While we can’t predict the future, we're confident with the dedicated scientists and researchers at Siemens Healthineers, will continue to push the technology and set new benchmarks.
About Siemens Healthineers
Siemens Healthineers develops innovations that support better patient outcomes with greater efficiencies, giving providers the confidence they need to meet the clinical, operational, and financial challenges of a changing healthcare landscape. As a global leader in medical imaging, laboratory diagnostics, and healthcare information technology, we have a keen understanding of the entire patient care continuum—from prevention and early detection to diagnosis and treatment.
About Dr. Dana R Fletcher
Dana R Fletcher, Ph.D., has been in the medical device industry for over 25 years, with experience in cardiology, vascular surgery, transfusion medicine, laser technology, and infectious disease therapeutic areas, primarily in Class III and in vitro diagnostic sectors. She’s served at the research bench, in intellectual property, and in clinical affairs as both an employee and, since 2009, as an independent consultant.
She provides analytic and compliance expertise for companies at the start-up phase to global leaders and has specialized in medical writing and editing in recent years. Her PhD research, completed in 2019, is focused on evaluating the effects of Medicare payments and policies on the utilization of cardiac rehabilitation. In her spare time, she enjoys the great Colorado outdoors.
About Martin Berner
Martin Berner B.Sc is the Head of the Critical Care product portfolio at Siemens Healthineers Point of Care organization. He has worked in the point of care diagnostics field and with organizations ranging from start-up enterprises to multi-national IVD companies for over two decades.

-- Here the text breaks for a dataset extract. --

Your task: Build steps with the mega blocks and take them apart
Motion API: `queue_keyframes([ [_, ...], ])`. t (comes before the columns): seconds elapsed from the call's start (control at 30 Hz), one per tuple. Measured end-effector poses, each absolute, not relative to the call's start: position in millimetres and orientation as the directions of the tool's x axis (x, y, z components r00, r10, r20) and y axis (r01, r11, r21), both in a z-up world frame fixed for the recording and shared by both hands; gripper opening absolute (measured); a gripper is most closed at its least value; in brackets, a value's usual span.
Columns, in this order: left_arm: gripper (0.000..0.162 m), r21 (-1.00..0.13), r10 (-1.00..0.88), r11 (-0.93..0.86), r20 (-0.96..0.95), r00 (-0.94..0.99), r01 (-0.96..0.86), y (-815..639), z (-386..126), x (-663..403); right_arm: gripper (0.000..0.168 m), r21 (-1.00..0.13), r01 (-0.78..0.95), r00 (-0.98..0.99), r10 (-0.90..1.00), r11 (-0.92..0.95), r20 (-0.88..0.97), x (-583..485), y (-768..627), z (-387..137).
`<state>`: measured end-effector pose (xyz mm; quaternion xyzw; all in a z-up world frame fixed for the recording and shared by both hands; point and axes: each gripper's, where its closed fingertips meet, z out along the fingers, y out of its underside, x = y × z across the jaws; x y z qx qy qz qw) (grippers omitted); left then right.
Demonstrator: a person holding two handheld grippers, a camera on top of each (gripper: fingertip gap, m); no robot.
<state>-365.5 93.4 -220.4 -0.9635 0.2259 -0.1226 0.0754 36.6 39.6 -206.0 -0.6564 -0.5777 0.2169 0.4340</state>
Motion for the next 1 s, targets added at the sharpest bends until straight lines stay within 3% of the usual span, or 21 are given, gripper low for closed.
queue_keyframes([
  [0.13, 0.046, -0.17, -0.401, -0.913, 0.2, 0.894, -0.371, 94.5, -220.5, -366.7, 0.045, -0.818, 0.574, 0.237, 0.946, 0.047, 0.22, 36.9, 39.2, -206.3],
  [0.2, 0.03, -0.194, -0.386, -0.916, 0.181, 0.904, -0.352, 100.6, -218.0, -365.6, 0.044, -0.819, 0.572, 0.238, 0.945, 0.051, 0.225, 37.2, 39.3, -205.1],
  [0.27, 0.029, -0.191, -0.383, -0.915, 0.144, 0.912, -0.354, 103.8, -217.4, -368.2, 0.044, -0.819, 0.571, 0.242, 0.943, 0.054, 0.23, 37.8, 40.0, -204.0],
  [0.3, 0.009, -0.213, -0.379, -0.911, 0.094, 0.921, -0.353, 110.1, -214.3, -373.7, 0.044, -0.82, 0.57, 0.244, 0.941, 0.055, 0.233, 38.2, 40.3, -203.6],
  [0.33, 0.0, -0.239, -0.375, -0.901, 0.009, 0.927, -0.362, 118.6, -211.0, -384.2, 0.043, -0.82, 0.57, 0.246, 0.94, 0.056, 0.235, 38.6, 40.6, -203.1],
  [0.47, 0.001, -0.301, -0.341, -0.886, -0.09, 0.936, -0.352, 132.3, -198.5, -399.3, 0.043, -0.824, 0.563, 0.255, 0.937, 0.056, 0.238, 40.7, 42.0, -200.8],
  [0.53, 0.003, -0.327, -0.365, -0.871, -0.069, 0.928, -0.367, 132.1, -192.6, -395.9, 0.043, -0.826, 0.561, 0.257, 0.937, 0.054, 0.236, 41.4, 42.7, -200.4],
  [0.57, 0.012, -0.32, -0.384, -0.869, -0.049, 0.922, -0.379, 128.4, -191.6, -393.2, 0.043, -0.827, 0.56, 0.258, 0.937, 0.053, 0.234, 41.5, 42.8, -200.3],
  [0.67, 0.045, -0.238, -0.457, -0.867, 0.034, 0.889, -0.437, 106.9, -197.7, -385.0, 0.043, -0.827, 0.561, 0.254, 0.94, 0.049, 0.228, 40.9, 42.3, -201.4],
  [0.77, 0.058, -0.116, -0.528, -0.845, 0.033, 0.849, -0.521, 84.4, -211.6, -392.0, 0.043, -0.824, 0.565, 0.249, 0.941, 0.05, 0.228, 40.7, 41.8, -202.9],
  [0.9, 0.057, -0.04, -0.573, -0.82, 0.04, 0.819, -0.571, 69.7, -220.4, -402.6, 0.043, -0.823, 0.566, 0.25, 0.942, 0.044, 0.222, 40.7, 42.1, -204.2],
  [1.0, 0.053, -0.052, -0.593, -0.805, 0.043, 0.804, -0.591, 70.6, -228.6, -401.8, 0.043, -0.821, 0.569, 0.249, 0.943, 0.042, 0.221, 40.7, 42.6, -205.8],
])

Along with his extensive experience in the POC IVD segment, Martin’s primary passion is to continue to advance patient care by empowering clinicians and the laboratory with point-of-care technology solutions that positively impact patient care throughout the entire care continuum.
About Robin Pettini
Robin Pettini is the Senior Clinical Marketing Consultant at Siemens-Healthineers Point of Care. She graduated from the University of Massachusetts in 1990 with a B. Sc in Nursing and has continued coursework at Yale University. She has served as adjunct faculty at Capital College in Hartford Connecticut.
Robin has extensive experience in emergency nursing having worked as a Registered Nurse at large level I trauma centers, small community hospitals, and urgent cares centers across the United States. For the last 20 years, she has worked for Point of Care assay manufacturers and has lectured regarding the clinical application of critical laboratory assays both in the United States and globally.